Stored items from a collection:
*-*-*

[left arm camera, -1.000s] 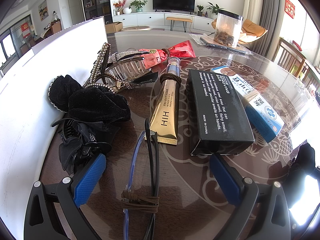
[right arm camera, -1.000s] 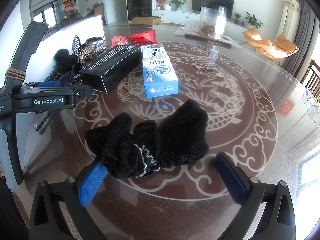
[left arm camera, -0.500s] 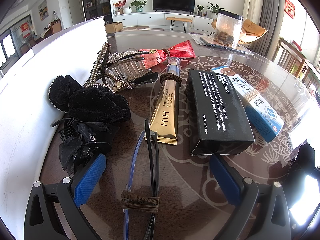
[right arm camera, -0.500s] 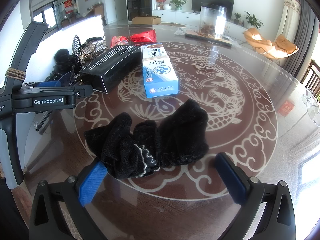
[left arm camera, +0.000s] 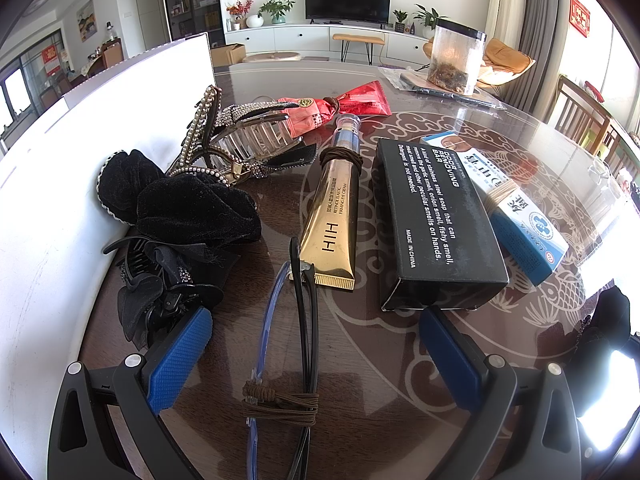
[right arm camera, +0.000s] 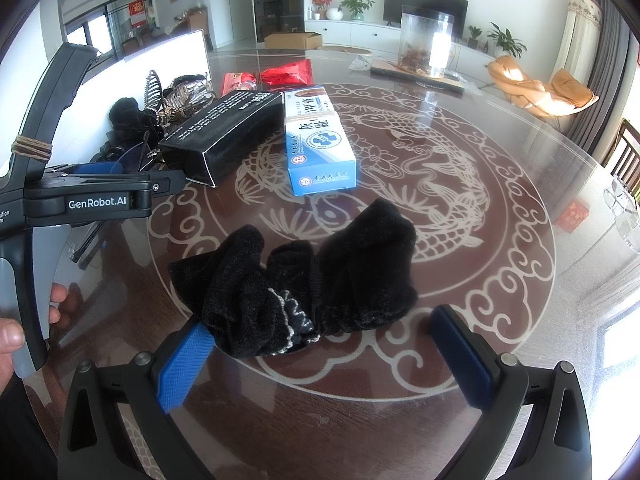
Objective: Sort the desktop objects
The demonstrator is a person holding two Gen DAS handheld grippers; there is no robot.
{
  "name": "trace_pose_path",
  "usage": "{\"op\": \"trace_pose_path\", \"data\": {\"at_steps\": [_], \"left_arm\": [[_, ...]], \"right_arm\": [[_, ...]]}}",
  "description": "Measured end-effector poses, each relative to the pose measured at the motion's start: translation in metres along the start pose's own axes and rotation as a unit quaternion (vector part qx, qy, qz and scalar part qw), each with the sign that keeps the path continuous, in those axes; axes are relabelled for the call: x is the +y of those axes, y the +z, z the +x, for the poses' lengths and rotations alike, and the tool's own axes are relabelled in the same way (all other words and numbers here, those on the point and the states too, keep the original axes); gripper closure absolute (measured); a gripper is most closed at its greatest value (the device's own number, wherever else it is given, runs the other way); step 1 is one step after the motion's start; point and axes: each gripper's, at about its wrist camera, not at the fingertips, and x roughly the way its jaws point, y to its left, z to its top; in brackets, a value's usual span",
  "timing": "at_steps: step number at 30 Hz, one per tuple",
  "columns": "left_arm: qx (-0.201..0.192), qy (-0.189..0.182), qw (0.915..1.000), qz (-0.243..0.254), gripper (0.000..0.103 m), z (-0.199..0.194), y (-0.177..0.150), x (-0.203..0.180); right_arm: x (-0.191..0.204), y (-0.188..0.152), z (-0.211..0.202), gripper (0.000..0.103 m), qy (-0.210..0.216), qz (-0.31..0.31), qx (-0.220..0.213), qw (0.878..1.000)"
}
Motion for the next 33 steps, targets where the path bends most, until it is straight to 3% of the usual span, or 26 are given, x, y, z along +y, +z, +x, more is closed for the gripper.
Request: {"op": "trace_pose_path", "data": {"at_steps": [5,10,33], "left_arm": [[0.000,0.012,0.9998,-0.017,0.000,-0.005,-0.007,-0.002],[-0.001,0.001,1.0000,-0.003,0.000,-0.016,-0.022,-0.004],[-0.001,0.001,1.0000,-0.002,0.000,-0.017,-0.023,-0.004]], "right_arm": [[0.000,0.000,0.000,0.000,0.000,0.000,0.000,1.000],[0.000,0.000,0.000,0.000,0.000,0.000,0.000,1.000],[0.000,0.000,0.000,0.000,0.000,0.000,0.000,1.000]]}}
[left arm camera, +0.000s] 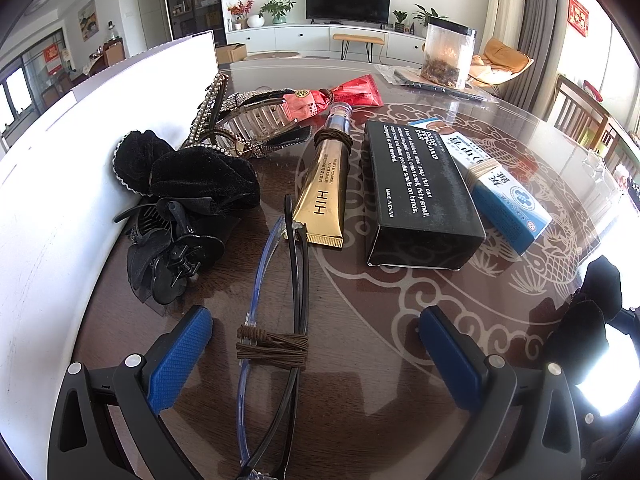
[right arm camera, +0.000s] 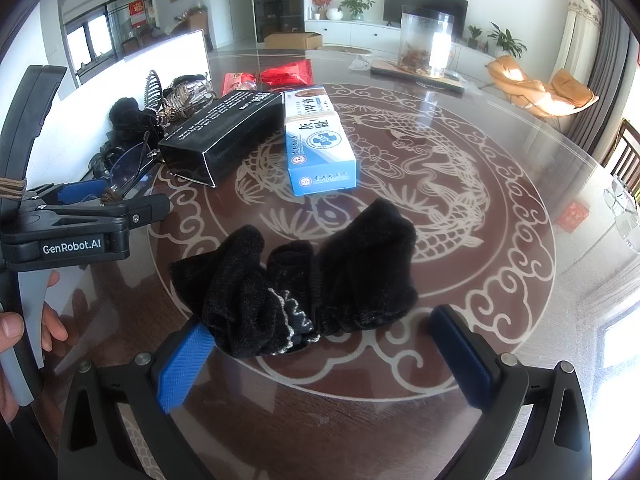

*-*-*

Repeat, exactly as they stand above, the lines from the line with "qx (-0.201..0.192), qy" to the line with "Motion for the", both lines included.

  "columns": "left_arm: qx (-0.201..0.192), qy (-0.189..0.182), qw (0.915..1.000), qz (-0.243..0.254), gripper (0.000..0.103 m), z (-0.199..0.194), y (-0.177..0.150), x (-0.203..0.180); right_arm: x (-0.191..0.204), y (-0.188..0.152), z (-0.211..0.202), gripper (0.000..0.103 m), qy (-0.210..0.216), qz (-0.31..0.31), qx (-0.220..0.213), qw (0.878..1.000)"
}
Motion for the next 33 steps, targets where the path bends most, until it is straight to 3% of the usual span, or 26 are given, x, y, z along +y, +z, +x, more is closed for the gripper.

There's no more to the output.